> [What needs to be done]
Reproduce the data in full, exactly.

> [The records]

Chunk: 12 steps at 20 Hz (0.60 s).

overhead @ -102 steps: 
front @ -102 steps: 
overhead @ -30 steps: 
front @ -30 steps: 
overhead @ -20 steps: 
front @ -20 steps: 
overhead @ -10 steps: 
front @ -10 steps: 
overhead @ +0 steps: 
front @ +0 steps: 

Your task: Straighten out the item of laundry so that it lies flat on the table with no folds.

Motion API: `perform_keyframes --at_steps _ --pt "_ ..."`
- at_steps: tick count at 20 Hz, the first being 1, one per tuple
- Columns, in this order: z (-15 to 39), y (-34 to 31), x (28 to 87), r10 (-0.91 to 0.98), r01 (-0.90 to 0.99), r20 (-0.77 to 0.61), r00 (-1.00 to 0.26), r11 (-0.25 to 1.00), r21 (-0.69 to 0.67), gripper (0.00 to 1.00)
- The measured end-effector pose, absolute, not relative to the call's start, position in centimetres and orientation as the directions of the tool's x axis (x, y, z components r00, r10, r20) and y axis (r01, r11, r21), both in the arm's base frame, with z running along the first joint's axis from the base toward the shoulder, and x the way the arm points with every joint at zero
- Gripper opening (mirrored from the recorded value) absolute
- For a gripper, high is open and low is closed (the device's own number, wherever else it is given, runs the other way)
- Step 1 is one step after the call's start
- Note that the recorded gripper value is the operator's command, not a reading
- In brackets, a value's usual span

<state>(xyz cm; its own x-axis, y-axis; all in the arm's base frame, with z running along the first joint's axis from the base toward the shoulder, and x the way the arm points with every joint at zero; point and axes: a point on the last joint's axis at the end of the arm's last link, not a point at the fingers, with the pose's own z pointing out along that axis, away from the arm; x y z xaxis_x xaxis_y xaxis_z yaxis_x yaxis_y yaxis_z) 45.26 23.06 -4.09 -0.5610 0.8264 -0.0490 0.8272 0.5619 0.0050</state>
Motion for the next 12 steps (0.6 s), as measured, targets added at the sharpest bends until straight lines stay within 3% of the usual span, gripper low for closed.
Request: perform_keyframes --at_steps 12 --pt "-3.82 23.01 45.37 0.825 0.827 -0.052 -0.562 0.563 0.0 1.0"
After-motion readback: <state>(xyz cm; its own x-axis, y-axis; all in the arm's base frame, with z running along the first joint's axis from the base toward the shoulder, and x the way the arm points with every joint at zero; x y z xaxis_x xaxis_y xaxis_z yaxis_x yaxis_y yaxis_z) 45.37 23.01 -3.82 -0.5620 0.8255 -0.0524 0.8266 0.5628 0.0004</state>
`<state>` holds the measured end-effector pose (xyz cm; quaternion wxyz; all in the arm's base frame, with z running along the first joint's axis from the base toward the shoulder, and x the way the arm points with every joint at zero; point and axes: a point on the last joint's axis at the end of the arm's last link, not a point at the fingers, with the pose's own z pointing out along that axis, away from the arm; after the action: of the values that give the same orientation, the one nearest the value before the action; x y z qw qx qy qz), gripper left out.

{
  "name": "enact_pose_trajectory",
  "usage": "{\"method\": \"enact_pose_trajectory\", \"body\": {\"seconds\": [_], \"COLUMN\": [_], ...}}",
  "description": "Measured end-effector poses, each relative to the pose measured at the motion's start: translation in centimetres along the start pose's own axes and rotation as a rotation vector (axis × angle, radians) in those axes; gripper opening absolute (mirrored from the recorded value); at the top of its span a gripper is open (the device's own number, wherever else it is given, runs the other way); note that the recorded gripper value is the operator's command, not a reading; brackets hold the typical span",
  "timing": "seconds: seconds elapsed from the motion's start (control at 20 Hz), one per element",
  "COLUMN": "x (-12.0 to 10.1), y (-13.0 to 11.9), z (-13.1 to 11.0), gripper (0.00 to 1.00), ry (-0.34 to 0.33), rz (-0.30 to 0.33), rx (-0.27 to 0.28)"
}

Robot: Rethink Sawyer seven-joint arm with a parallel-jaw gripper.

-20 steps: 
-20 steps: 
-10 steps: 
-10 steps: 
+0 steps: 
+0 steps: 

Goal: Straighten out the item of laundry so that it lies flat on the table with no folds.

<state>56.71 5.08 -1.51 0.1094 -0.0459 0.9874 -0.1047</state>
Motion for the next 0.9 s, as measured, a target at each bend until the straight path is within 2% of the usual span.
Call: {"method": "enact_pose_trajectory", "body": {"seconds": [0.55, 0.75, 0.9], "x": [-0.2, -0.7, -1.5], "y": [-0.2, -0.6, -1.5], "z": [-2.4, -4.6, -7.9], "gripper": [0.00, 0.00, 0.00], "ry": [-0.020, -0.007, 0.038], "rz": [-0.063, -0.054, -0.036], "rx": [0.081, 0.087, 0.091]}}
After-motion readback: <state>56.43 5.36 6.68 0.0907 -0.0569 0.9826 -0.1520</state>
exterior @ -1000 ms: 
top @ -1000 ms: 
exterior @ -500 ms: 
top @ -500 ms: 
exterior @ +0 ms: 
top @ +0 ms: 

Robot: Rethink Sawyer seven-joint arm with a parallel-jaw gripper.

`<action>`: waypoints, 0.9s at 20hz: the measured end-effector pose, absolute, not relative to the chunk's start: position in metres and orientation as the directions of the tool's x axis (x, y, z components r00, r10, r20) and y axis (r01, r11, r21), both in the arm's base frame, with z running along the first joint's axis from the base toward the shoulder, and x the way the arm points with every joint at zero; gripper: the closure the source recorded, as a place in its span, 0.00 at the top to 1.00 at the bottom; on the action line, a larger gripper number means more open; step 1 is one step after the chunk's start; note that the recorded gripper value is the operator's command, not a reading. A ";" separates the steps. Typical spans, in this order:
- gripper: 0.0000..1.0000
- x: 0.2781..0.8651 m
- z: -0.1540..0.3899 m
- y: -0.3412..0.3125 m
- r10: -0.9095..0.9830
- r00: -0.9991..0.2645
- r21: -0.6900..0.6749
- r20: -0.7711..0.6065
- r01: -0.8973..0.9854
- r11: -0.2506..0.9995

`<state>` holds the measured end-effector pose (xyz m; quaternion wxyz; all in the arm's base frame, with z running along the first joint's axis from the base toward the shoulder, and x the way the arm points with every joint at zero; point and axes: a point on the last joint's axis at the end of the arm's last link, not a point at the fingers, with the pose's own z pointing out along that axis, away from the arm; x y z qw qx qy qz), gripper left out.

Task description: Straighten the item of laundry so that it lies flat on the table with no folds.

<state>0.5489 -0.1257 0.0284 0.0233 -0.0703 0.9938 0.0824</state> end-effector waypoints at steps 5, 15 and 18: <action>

> [Output below]
Chunk: 12 steps at 20 Hz (0.60 s).

overhead @ -102 steps: 
front @ -102 steps: 
overhead @ -30 steps: 
front @ -30 steps: 
overhead @ -20 steps: 
front @ -20 steps: 
overhead @ -10 steps: 
front @ -10 steps: 
overhead @ +0 steps: 
front @ +0 steps: 

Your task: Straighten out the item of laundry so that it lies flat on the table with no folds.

Motion API: `perform_keyframes --at_steps _ --pt "_ ..."`
- at_steps: tick count at 20 Hz, the first being 1, one per tuple
- Columns, in this order: z (-15 to 39), y (-34 to 31), x (28 to 87), r10 (-0.91 to 0.98), r01 (-0.90 to 0.99), r20 (-0.77 to 0.61), r00 (-1.00 to 0.26), r11 (-0.25 to 1.00), r21 (-0.69 to 0.67), gripper (0.00 to 1.00)
- The measured end-effector pose, absolute, not relative to the call's start, position in centimetres and orientation as the directions of the tool's x axis (x, y, z components r00, r10, r20) and y axis (r01, r11, r21), both in the arm's base frame, with z running along the first joint's axis from the base toward the shoulder, and x the way the arm points with every joint at zero
- Gripper opening (mirrored from the recorded value) absolute
- For a gripper, high is open and low is closed (the device's own number, wherever else it is given, runs the other way)
- Step 1 is one step after the call's start
- Note that the recorded gripper value is the operator's command, not a reading
- In brackets, a value's usual span

<state>(xyz cm; its own x-axis, y-axis; all in the arm's base frame, with z running along the first joint's axis from the base toward the shoulder, and x the way the arm points with every joint at zero; point and axes: a point on the last joint's axis at the end of the arm's last link, not a point at the fingers, with the pose's own z pointing out along that axis, away from the arm; x y z xaxis_x xaxis_y xaxis_z yaxis_x yaxis_y yaxis_z) 45.26 23.06 -4.09 -0.5610 0.8264 -0.0490 0.8272 0.5619 0.0050</state>
Motion for the next 12 steps (0.6 s), as measured, targets added at the sharpest bends until straight lines stay within 3% of the usual span, gripper low for closed.
Request: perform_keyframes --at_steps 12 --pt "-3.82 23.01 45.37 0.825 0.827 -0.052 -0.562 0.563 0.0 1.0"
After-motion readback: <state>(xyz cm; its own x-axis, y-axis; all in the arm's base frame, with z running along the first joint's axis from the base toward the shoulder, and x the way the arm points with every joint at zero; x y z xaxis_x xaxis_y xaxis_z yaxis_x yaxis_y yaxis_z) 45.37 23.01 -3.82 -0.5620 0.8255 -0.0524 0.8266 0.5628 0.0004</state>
`<state>` holds the measured end-effector pose (xyz cm; quaternion wxyz; all in the arm's base frame, with z running along the first joint's axis from the base toward the shoulder, and x the way the arm points with every joint at zero; point and axes: a point on the last joint's axis at the end of the arm's last link, not a point at the fingers, with the pose's own z pointing out along that axis, away from the arm; after the action: of the values that give the same orientation, the one nearest the value before the action; x y z qw qx qy qz), gripper left out.

{
  "name": "enact_pose_trajectory",
  "usage": "{\"method\": \"enact_pose_trajectory\", \"body\": {\"seconds\": [_], \"COLUMN\": [_], ...}}",
  "description": "Measured end-effector poses, each relative to the pose measured at the motion's start: translation in centimetres along the start pose's own axes and rotation as a rotation vector (axis × angle, radians) in those axes; gripper opening absolute (mirrored from the recorded value); at the top of its span a gripper is open (the device's own number, wherever else it is given, runs the other way); note that the recorded gripper value is the operator's command, not a reading; brackets hold the typical span",
  "timing": "seconds: seconds elapsed from the motion's start (control at 20 Hz), one per element",
  "COLUMN": "x (-12.0 to 10.1), y (-13.0 to 11.9), z (-13.1 to 11.0), gripper (0.00 to 1.00), ry (-0.34 to 0.33), rz (-0.30 to 0.33), rx (-0.27 to 0.28)"
}

Robot: Rethink Sawyer seven-joint arm with a parallel-jaw gripper.

-20 steps: 
-20 steps: 
-10 steps: 
-10 steps: 
+0 steps: 
+0 steps: 

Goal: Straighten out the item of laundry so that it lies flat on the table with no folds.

<state>56.71 5.08 -1.51 0.1094 -0.0459 0.9874 -0.1047</state>
Motion for the next 0.9 s, as measured, a target at each bend until the straight path is within 2% of the usual span.
Call: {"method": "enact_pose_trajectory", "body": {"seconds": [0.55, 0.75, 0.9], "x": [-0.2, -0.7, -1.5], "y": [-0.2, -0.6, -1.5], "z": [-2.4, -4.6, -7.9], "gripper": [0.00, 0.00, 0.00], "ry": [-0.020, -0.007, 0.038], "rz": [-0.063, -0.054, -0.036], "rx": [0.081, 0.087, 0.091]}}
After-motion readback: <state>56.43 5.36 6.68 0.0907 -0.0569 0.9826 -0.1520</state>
exterior @ -1000 ms: 
top @ -1000 ms: 
exterior @ -500 ms: 
top @ -500 ms: 
exterior @ +0 ms: 
top @ +0 ms: 

Robot: Rethink Sawyer seven-joint arm with a parallel-jaw gripper.

`<action>`: waypoints, 0.9s at 20hz: the measured end-effector pose, absolute, not relative to the chunk's start: position in metres and orientation as the directions of the tool's x axis (x, y, z components r00, r10, r20) and y axis (r01, r11, r21), both in the arm's base frame, with z running along the first joint's axis from the base toward the shoulder, and x the way the arm points with every joint at zero; gripper: the closure the source recorded, as a place in its span, 0.00 at the top to 1.00 at the bottom; on the action line, a larger gripper number means more open; step 1 is one step after the chunk's start; note that the recorded gripper value is the operator's command, not a reading. A ";" separates the steps. Typical spans, in this order:
- gripper: 0.0000..1.0000
- x: 0.2781..0.8651 m
- z: -0.1540..0.3899 m
- y: -0.3412..0.3125 m
- r10: -0.9095..0.9830
- r00: -0.9991..0.2645
- r21: -0.6900..0.6749
- r20: -0.7711..0.6065
- r01: -0.8973..0.9854
- r11: -0.2506..0.9995

`<state>` holds the measured end-effector pose (xyz m; quaternion wxyz; all in the arm's base frame, with z running along the first joint's axis from the base toward the shoulder, and x the way the arm points with every joint at zero; point and axes: a point on the last joint's axis at the end of the arm's last link, not a point at the fingers, with the pose's own z pointing out along that axis, away from the arm; x y z qw qx qy qz), gripper left out.

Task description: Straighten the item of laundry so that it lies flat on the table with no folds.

<state>0.5489 -0.1257 0.0284 0.0233 -0.0703 0.9938 0.0824</state> end-effector waypoints at steps 5, 15 and 18: <action>

The answer is complete.